• Activity: Give back each line of the listing below that contains the string "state".

[Opening Given material section]

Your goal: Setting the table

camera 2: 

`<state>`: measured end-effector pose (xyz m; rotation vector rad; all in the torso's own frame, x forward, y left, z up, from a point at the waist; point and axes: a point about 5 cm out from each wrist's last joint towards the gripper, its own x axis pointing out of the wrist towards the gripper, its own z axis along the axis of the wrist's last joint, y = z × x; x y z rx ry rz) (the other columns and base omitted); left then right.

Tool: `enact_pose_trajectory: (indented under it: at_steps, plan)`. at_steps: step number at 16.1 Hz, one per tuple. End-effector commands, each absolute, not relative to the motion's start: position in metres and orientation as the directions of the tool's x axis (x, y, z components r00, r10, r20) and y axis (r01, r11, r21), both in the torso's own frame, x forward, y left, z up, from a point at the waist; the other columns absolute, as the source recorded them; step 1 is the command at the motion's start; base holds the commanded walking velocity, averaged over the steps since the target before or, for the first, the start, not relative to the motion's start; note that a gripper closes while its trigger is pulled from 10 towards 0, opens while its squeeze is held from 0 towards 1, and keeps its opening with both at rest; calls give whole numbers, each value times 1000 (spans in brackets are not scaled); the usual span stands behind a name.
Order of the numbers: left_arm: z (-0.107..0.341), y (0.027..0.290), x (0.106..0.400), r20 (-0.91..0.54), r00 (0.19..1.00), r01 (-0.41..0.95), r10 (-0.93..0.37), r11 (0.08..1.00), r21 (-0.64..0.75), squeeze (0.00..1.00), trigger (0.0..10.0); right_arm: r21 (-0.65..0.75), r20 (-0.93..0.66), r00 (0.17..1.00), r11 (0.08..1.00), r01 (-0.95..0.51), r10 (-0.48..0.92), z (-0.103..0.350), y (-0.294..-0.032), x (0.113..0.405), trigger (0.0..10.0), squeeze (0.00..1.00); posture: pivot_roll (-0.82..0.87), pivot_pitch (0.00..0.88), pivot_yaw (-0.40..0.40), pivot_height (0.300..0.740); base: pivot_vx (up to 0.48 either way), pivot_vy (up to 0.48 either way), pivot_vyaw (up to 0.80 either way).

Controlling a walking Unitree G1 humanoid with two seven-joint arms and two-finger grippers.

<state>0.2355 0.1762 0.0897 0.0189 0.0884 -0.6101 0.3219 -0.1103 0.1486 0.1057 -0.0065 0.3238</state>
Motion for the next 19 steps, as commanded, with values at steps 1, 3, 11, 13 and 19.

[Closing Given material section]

• Solution for this task:
`<state>`: measured end-effector pose (xyz m; rotation vector rad; all in the torso's own frame, x forward, y left, z up, from a point at the waist; point and axes: a point about 5 cm out from each wrist's last joint towards the gripper, its own x axis pointing out of the wrist towards the gripper, its own z axis along the axis of the wrist's last joint, y = z × x; x y z rx ry rz) (the other columns and base omitted); left then right.
<state>0.2355 0.1762 0.0897 0.0189 0.0884 -0.6101 0.3219 -0.1103 0.1486 0.1057 -0.0065 0.3238</state>

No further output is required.